:: Exercise input

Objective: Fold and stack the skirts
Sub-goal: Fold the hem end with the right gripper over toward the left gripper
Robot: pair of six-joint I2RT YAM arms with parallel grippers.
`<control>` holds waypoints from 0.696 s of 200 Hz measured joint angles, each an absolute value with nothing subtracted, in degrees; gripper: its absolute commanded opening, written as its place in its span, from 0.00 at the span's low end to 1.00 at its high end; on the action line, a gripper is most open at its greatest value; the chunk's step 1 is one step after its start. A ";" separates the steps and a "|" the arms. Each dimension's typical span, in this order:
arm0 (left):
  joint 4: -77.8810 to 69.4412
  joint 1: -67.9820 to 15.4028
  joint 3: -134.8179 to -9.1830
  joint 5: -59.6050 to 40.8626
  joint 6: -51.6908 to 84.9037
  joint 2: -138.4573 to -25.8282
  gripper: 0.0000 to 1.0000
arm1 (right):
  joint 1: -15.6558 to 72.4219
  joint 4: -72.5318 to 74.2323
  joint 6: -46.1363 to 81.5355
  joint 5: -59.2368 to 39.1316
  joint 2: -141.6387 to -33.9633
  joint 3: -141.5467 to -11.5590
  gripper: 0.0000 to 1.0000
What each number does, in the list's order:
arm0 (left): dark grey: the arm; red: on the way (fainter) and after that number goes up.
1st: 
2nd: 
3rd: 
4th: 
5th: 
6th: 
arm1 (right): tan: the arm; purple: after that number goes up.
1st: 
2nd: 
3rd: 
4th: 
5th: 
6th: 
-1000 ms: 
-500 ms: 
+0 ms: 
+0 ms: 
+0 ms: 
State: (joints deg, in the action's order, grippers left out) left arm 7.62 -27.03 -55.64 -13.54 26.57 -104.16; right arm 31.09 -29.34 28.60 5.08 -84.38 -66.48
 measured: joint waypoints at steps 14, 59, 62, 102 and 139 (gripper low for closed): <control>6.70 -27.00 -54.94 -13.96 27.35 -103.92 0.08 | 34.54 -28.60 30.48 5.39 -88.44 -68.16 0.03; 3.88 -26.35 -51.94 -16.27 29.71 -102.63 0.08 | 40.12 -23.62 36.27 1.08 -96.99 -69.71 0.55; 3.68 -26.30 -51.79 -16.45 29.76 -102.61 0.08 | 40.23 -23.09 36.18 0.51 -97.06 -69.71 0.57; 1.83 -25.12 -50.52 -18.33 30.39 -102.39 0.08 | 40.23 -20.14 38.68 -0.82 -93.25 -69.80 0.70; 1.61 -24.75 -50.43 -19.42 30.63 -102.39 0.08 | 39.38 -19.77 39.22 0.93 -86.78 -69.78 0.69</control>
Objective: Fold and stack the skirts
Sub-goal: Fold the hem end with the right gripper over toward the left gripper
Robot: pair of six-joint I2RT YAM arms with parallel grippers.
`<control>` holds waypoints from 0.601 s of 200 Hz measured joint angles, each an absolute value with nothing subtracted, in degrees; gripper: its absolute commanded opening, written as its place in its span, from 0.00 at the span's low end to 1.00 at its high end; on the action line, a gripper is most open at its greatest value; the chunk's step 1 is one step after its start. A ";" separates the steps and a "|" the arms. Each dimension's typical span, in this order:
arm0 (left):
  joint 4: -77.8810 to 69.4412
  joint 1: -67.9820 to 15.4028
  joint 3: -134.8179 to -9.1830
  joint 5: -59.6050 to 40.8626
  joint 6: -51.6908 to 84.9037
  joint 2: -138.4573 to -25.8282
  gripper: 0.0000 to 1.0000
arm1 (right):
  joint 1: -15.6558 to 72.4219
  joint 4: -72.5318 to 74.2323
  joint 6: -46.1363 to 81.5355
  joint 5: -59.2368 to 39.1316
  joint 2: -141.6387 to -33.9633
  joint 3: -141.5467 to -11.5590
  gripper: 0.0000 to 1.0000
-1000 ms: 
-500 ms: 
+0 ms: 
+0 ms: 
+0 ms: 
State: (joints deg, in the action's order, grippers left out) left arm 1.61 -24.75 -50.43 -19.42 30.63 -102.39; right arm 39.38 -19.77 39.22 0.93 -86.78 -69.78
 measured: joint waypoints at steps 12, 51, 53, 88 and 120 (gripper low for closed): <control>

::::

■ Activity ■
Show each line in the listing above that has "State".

■ Answer section ■
State: (joints deg, in the action's order, grippers left out) left arm 7.62 -27.03 -55.64 -13.54 26.57 -104.16; right arm 31.09 -29.34 28.60 5.08 -84.38 -66.48
State: (joints deg, in the action's order, grippers left out) left arm 1.61 -24.75 -50.43 -19.42 30.63 -102.39; right arm 39.38 -19.77 39.22 0.93 -86.78 -69.78

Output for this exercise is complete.